Slackware and BSD appeal to a different audience (in general) than *buntu. The former are for people who like lots of control (doesn't Slack have manual dependency resolution?), while the latter is aimed towards those who just want things to work, and don't care if, say, CUPS is installed and they don't own a printer.

cardinals_fan
October 3rd, 2008, 07:28 PM
I can't think of any free OS having any other competitor. The whole point of Linux is to have choice. We're not fighting for marketshare, or for a monopoly, we're fighting to have our users be happy with their choice.
Canonical, Novell, Red Hat, and Mandriva all aim to earn a profit.
Just mentioning that...

Sorivenul
October 3rd, 2008, 07:58 PM
In terms of distros I feel mandriva could take it up again real soon, the only bad thing about mandriva is that it has a sloooooooooooooooooooooooooow community unlike here.

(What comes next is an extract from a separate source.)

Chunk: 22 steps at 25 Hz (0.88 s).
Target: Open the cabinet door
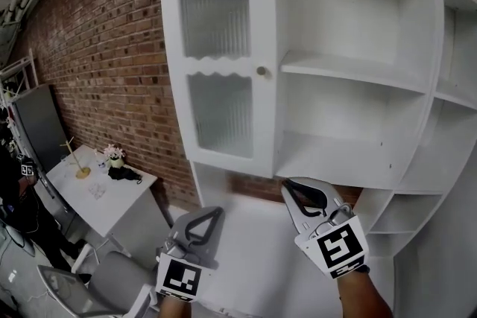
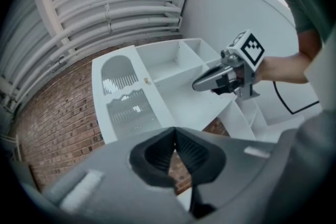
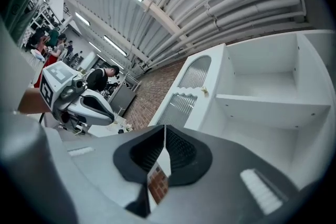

I agree. The 2009 release is a major step forward for Mandriva, IMO. Even the current RC is subtly yet noticably different from 2008.1, and in positive ways. While the Mandriva community may be slow, I would wager that any community is slow in comparison to Ubuntu's.

L815
October 4th, 2008, 11:24 AM
I would have to say OpenSuse, and MacOSX.

Hyside
October 4th, 2008, 12:55 PM
Either OpenSUSE ( which I have played around with ) or Mandriva as far as Linux competitors go.

Twitch6000
October 6th, 2008, 07:10 PM
PClinuxOS
Mandriva
OpenSuse
Fedora
And last,but not least
DSL

lswest
October 8th, 2008, 08:20 AM
Canonical, Novell, Red Hat, and Mandriva all aim to earn a profit.
Just mentioning that...

True, but they don't aim to do so by supplying a free OS (usually they make the most money with support plans). My main point was that they're not OS competitors, but more Support competitors. To me Linux is in competition with Windows and Mac OS X, but not in competition with other linux distributions, mainly because they all profit from fixes and patches applied to the upstream kernel. It's a community effort.

fistfullofroses
October 8th, 2008, 01:27 PM
+1

Almost all distribution vendors aim to make a profit. Linux will always fight with itself over distro dominance. Indeed, most of Ubuntu's competitors are not Microsoft or Apple. Ubuntu's competitors are BSD, Solaris, AIX, HP-UX, zOS, Hurd, Minix, and most importantly other GNU/Linux distributions (Mandriva, SuSE, Fedora, CentOS, RHEL, Slackware, Debian, Arch, Gentoo, etc...). Most Linux vendors do not care to overtake the two major players, they care to overtake all of the other under dogs. There is still a lot of money to be made there, and it's less costly.

andras artois
October 9th, 2008, 03:53 PM
I wouldn't say competitors more like aimed at the same group.

But it would be Fedora, OpenSUSE and Mandriva.